Exercise data =>
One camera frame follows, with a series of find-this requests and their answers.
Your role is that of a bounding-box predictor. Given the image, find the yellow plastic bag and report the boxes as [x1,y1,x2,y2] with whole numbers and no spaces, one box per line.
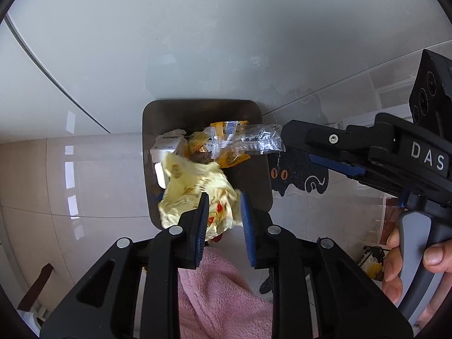
[358,245,385,281]

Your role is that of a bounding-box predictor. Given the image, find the black cat shaped mat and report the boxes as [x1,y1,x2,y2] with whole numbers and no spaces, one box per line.
[266,148,331,198]
[259,266,274,294]

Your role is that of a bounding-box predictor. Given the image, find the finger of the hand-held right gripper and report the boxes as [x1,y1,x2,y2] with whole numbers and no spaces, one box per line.
[281,120,375,165]
[308,155,366,178]

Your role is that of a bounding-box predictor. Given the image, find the white glossy base cabinet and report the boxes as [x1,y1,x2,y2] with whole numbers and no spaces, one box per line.
[0,0,452,145]

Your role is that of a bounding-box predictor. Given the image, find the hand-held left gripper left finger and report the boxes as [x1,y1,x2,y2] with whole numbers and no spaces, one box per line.
[40,192,210,339]

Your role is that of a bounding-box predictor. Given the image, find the yellow and clear snack bag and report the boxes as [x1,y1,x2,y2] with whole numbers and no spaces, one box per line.
[187,121,285,168]

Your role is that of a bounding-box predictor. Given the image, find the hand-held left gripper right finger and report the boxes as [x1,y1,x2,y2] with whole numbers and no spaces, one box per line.
[240,191,414,339]

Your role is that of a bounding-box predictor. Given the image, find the pink fleece pants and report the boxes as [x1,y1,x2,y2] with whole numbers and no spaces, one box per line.
[177,245,274,339]

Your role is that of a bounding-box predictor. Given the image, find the white and pink carton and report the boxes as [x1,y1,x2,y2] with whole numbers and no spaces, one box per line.
[150,134,186,165]

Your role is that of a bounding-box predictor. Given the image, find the grey trash bin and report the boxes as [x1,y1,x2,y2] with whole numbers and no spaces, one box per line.
[142,99,273,232]

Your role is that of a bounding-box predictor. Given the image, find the person's right hand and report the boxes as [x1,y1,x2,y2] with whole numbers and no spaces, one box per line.
[382,225,452,329]

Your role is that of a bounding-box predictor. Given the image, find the clear plastic bottle blue cap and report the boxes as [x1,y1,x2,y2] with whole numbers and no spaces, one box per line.
[154,162,173,202]

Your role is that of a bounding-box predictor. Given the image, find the brown wooden chair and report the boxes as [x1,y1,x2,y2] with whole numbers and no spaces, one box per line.
[18,263,53,311]

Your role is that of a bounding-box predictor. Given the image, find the pale yellow wrapper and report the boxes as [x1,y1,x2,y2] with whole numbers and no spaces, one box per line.
[157,153,244,242]

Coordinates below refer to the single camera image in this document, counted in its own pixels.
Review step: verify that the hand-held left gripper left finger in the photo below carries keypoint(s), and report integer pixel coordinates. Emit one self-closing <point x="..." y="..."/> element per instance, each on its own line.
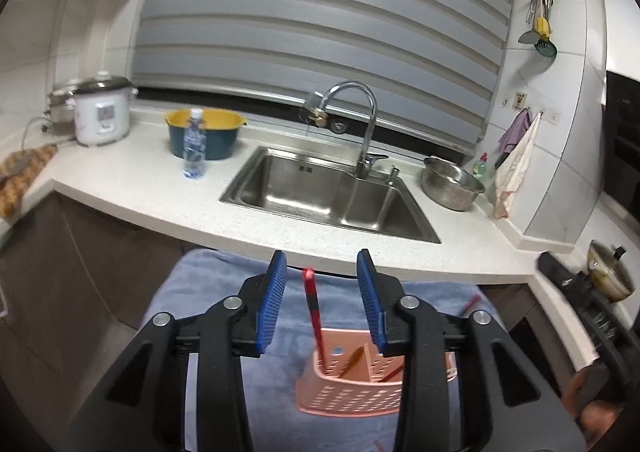
<point x="272" y="302"/>

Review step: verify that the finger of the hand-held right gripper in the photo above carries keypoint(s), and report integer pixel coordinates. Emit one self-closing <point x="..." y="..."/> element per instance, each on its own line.
<point x="575" y="292"/>

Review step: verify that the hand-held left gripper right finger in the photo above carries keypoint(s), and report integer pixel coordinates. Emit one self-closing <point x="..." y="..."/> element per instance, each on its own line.
<point x="370" y="302"/>

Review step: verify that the pink perforated utensil basket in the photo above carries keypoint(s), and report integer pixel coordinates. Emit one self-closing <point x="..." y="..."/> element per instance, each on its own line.
<point x="340" y="392"/>

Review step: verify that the person's right hand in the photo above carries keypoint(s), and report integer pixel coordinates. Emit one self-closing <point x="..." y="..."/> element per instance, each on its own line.
<point x="595" y="414"/>

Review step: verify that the wok with glass lid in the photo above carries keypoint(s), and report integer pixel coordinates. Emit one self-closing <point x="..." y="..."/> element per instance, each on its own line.
<point x="607" y="272"/>

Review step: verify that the blue-grey plush blanket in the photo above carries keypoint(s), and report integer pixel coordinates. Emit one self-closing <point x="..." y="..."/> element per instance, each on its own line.
<point x="210" y="277"/>

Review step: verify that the stainless steel sink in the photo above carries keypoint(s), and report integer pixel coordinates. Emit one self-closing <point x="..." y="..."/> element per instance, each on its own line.
<point x="295" y="187"/>

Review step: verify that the sink soap dispenser pump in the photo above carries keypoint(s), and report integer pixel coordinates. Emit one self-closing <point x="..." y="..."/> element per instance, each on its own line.
<point x="393" y="175"/>

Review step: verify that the white hanging cloth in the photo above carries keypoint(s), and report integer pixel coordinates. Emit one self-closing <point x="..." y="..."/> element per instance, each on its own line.
<point x="515" y="171"/>

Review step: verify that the stainless steel colander bowl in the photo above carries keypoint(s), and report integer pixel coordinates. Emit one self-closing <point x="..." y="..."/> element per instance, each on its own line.
<point x="450" y="192"/>

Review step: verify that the green dish soap bottle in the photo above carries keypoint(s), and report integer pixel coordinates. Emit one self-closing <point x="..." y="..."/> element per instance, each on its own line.
<point x="481" y="169"/>

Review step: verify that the black range hood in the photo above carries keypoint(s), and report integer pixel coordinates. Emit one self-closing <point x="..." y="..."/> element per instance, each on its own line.
<point x="625" y="131"/>

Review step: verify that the yellow and green wash basin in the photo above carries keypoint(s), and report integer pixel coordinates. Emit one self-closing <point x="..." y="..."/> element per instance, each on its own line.
<point x="220" y="141"/>

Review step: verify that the purple hanging cloth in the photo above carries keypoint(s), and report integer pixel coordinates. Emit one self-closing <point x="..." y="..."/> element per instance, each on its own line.
<point x="512" y="134"/>

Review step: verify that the clear water bottle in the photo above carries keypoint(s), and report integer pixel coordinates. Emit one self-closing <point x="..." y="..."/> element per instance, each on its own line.
<point x="194" y="146"/>

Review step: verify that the round metal sink strainer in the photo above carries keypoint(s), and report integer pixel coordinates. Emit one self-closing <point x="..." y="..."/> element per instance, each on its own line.
<point x="339" y="125"/>

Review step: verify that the chrome gooseneck faucet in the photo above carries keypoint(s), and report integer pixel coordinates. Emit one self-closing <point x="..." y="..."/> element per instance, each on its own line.
<point x="371" y="121"/>

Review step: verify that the dark base cabinet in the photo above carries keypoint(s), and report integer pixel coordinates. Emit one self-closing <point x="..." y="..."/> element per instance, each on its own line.
<point x="75" y="272"/>

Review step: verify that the white rice cooker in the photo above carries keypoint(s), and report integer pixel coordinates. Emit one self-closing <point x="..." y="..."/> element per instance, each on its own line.
<point x="102" y="116"/>

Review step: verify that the yellow hanging utensil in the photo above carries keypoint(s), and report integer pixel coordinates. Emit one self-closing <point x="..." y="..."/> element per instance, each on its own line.
<point x="542" y="25"/>

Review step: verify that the grey striped window blind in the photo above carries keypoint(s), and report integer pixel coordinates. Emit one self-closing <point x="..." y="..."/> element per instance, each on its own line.
<point x="320" y="31"/>

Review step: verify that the checkered wooden cutting board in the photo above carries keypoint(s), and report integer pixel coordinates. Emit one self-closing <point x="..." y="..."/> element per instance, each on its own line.
<point x="20" y="192"/>

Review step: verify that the steel steamer pot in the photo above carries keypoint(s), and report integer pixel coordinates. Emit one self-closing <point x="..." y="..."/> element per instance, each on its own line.
<point x="60" y="106"/>

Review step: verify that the white wall socket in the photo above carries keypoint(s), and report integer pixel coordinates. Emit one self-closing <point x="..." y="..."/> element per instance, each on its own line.
<point x="552" y="117"/>

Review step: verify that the wall hook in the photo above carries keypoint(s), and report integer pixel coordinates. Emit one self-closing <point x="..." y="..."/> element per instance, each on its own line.
<point x="520" y="100"/>

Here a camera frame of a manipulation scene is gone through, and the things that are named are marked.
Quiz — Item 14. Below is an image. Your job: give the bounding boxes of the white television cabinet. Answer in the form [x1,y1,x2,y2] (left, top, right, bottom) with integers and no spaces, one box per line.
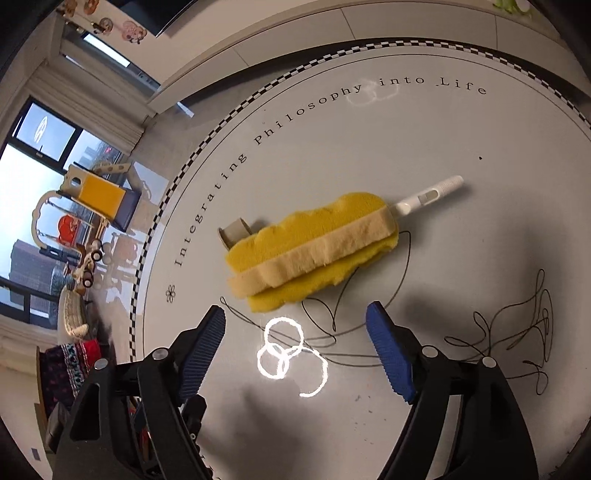
[148,0,591,116]

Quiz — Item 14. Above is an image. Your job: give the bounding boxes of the black television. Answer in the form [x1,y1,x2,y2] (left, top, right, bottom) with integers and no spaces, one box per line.
[117,0,185,38]

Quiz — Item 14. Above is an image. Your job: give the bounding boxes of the yellow toy slide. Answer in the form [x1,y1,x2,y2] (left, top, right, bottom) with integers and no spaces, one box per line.
[60,161,141,232]

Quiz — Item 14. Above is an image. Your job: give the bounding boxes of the sofa with patterned blanket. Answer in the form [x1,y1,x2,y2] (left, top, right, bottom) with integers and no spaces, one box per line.
[37,339,102,418]

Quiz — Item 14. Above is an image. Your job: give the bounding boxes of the yellow sponge brush white handle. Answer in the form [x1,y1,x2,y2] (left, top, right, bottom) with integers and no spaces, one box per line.
[225,175,464,315]

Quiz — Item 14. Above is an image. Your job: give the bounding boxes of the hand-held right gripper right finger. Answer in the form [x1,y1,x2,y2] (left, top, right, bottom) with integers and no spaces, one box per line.
[366,301,541,480]

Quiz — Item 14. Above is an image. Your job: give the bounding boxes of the toy swing with red seat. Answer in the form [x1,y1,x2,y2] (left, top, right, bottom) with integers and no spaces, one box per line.
[31,191,107,252]

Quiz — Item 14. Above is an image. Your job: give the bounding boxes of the white wicker chair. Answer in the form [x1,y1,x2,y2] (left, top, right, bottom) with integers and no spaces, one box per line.
[58,286,90,342]

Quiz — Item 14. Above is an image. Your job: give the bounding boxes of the white curtain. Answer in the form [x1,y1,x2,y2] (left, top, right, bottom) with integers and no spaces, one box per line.
[28,69,146,158]

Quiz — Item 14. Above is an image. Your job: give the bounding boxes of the beige ride-on toy car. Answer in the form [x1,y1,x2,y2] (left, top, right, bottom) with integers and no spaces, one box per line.
[69,237,109,289]

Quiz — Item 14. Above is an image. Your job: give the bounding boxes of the large window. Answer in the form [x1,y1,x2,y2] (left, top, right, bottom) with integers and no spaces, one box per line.
[0,97,125,333]

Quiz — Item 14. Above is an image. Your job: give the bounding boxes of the small cardboard roll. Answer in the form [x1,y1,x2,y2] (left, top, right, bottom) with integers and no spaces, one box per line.
[218,219,254,250]

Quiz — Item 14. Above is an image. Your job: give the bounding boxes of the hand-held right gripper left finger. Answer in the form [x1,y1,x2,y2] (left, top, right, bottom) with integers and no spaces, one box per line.
[51,305,227,480]

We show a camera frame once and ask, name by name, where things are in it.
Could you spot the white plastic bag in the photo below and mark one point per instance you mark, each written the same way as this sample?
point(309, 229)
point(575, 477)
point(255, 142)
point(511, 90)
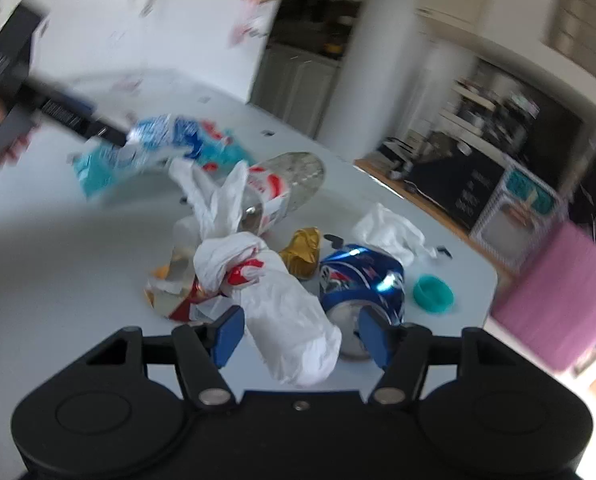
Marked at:
point(278, 310)

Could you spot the red white crumpled wrapper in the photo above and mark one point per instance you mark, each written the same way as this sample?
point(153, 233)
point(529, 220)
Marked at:
point(177, 305)

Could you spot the teal bottle cap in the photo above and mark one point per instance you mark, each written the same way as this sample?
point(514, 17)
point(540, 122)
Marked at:
point(432, 294)

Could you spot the gold foil wrapper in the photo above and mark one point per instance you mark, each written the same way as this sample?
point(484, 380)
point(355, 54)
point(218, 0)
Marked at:
point(303, 255)

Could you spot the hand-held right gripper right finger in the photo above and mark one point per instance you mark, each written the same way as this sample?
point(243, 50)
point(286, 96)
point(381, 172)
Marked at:
point(375, 336)

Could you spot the blue white snack bag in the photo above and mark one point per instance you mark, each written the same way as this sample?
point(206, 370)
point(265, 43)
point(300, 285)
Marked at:
point(177, 135)

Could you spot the white floor cabinet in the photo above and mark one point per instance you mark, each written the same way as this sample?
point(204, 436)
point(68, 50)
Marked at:
point(298, 90)

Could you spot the black chalkboard counter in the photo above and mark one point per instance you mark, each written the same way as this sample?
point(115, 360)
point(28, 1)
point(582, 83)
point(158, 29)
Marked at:
point(458, 185)

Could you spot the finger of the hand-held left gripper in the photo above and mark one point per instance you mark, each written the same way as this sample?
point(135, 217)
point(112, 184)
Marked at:
point(77, 112)

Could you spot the clear plastic bottle red label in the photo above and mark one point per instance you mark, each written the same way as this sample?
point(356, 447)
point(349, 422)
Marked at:
point(298, 180)

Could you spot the shelf with kitchen appliances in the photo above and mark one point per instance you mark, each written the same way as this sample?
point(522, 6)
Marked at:
point(508, 110)

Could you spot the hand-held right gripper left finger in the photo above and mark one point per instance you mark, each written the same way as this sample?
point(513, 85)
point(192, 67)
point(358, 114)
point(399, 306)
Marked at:
point(229, 334)

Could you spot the teal white decorated box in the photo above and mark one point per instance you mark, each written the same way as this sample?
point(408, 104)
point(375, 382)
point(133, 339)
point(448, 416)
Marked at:
point(518, 210)

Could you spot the pink hanging wall decoration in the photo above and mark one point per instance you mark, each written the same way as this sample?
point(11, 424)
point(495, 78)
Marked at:
point(258, 5)

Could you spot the crushed blue can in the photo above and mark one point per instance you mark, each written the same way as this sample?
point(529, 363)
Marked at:
point(358, 280)

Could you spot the pink mattress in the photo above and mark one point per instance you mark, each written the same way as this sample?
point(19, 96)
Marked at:
point(558, 295)

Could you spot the crumpled white tissue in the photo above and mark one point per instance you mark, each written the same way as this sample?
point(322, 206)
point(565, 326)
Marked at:
point(388, 230)

Required work =>
Using the listing above, show every line that includes the string "teal".

Answer below =>
Could you spot the teal bottle cap in the photo above and mark one point per instance you mark, each written the same way as this sample?
Could you spot the teal white decorated box in the photo above and mark one point per instance you mark, each written the same way as this sample?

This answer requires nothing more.